Method: get the DC (about 3 × 10 that 50 μ lrhGM-CSF+rhIFN-α induce 3 days respectively ⁵individual cell) add in 4 streaming pipes, first pipe adds the CD40 that 5 μ lPE mark, the anti-human CD11c antibody that the HLA-DR that 5 μ lPerCP mark and 5 μ lAPC marks, second pipe adds the anti-human CD80 antibody that 5 μ lPE mark, the anti-human HLA-DR antibodies that 5 μ lPerCP mark and the anti-human CD11c antibody that 5 μ lAPC mark, 3rd pipe adds the anti-human CD83 antibody that 5 μ lPE mark, the anti-human HLA-DR antibodies that 5 μ lPerCP mark and the anti-human CD11c antibody that 5 μ lAPC mark, 4th pipe adds the anti-human CD86 antibody that 5 μ lPE mark, the anti-human HLA-DR antibodies that 5 μ lPerCP mark and the anti-human CD11c antibody that 5 μ lAPC mark, abundant mixing, 4 DEG C of lucifuges hatch 30 minutes, after taking-up often pipe add 1ml precooling containing 2% (V/V) new-born calf serum brine twice and resuspended after, detect with FACSCalibur flow cytometer, adopt Cellquest software analysis HLA-DR+CD11c+%, CD40+HLA-DR+CD11c+%, CD80+HLA-DR+CD11c+%, CD83+HLA-DR+CD11c+%, CD86+HLA-DR+CD11c+% ratio.The DC same method that rhGM-CSF+rhIL-4 induces 7 days detects.Result shows, and the DC purity phenotype (HLA-DR+CD11c+) that the rhGM-CSF+rhIFN-α that this patent adopts induces 3 days is 95.66%, and ripening degree phenotype (CD83+) is 82.94%.The DC purity phenotype that rhGM-CSF+rhIL-4 induces 7 days is 95.36%, and ripening degree phenotype is 90.16%, both no significant differences.

Result:

Figure A:rhGM-CSF+rhIFN α induces 3 days DC phenotype flow cytometer detection collection of illustrative plates:

HLA-DR+CD11c+％：95.66％CD40+HLA-DR+CD11c+％：93.60％

CD80+HLA-DR+CD11c+％：81.97％CD83+HLA-DR+CD11c+％：82.94％

CD86+HLA-DR+CD11c+％：84.94％

Figure B:rhGM-CSF+rhIL-4 induces 7 days DC phenotype flow cytometer detection collection of illustrative plates:

HLA-DR+CD11c+％：95.36％CD40+HLA-DR+CD11c+％：92.24％

CD80+HLA-DR+CD11c+％：82.36％CD83+HLA-DR+CD11c+％：90.16％

CD86+HLA-DR+CD11c+％：91.88％

Fig. 3 target CTL first round increase after flow cytometer detection collection of illustrative plates

A: the target CTL first round of figure increase afterwards cell flow cytometer detection collection of illustrative plates (before purifying)

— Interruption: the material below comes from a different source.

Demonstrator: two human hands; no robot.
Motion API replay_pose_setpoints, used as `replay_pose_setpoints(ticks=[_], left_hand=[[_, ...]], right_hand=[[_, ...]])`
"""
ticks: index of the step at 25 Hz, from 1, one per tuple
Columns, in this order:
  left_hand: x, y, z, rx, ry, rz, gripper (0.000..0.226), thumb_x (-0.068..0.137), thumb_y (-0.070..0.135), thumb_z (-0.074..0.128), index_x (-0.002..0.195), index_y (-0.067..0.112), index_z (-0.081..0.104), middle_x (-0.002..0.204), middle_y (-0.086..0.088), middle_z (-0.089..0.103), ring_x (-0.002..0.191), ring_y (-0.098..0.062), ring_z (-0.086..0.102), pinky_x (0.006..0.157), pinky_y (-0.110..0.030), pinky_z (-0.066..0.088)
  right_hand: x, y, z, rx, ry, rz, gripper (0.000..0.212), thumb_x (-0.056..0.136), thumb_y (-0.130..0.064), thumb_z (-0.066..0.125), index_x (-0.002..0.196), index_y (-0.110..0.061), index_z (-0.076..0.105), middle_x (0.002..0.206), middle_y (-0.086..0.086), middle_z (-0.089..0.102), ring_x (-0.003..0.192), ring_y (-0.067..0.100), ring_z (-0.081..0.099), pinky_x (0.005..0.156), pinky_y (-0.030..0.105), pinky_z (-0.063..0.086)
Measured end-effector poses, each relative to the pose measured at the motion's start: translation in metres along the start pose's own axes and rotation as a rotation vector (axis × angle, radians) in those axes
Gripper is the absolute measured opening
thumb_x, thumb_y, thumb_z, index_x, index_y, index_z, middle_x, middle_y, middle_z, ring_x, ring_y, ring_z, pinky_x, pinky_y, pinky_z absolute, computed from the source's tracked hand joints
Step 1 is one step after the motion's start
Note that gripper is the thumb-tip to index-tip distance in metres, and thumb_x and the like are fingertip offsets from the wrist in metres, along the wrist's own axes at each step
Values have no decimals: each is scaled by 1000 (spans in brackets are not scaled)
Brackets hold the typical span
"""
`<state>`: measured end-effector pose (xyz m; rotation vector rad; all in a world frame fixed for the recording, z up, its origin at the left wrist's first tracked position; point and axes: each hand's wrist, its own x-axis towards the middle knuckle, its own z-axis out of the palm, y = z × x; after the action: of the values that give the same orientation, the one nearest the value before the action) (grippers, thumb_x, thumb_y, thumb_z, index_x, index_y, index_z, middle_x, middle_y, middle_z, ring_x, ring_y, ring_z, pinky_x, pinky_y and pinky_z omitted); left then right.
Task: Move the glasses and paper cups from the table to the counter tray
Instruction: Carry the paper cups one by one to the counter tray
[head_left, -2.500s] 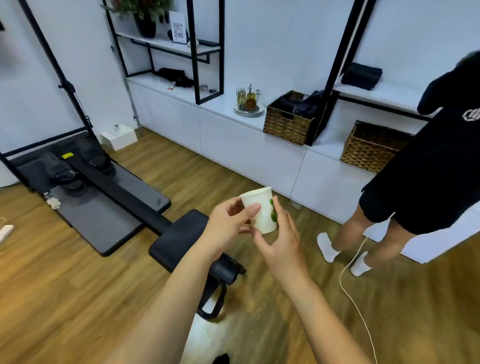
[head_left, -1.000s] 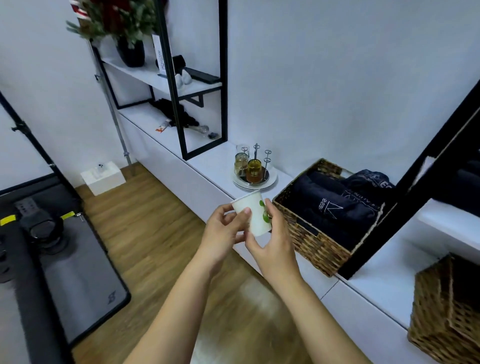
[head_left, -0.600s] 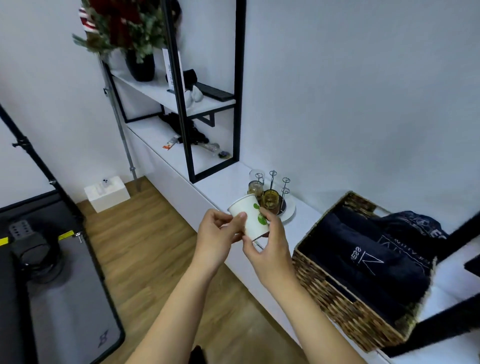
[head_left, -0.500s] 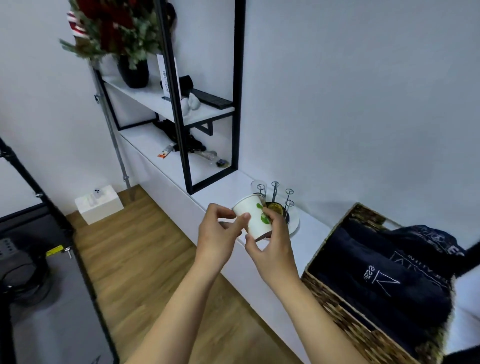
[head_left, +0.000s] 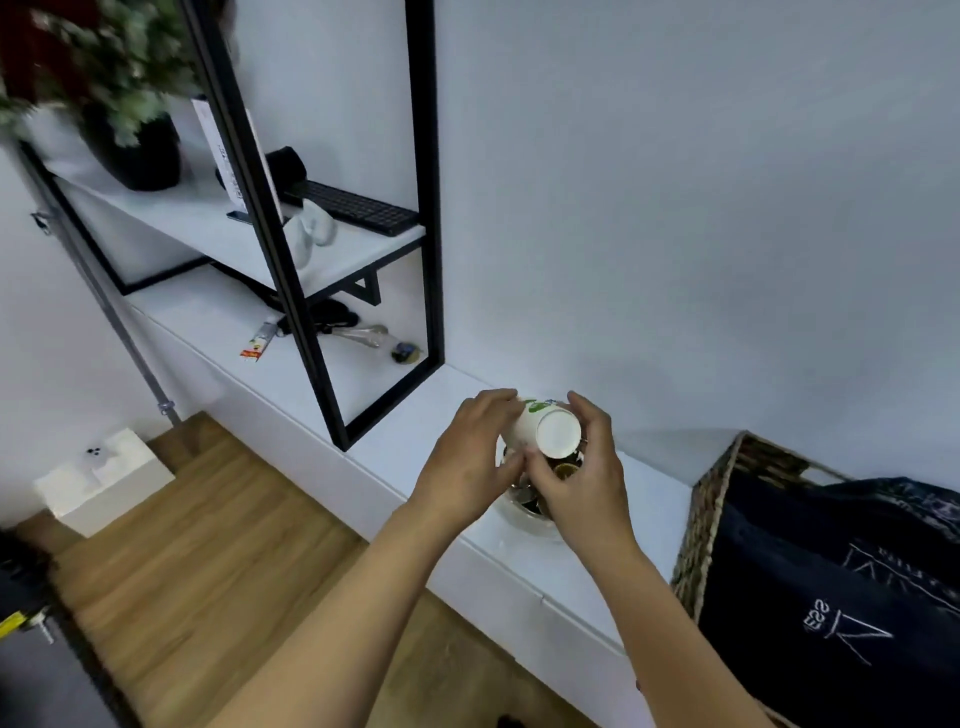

B: the target CTL first round of figure increase afterwards cell flow cytometer detection collection of illustrative plates (after purifying)

Method: the CTL first round increase after with PE mark HLA-A2+Her2-neu+ Tetramer and FITC mark anti-human CD8 antibody to amplification CTL mark, adopt selected by flow cytometry apoptosis Tetramer+CD8+CTL cell, before sorting, Tetramer+CD8+T purity is 1.25%, reaches 98.41% after sorting.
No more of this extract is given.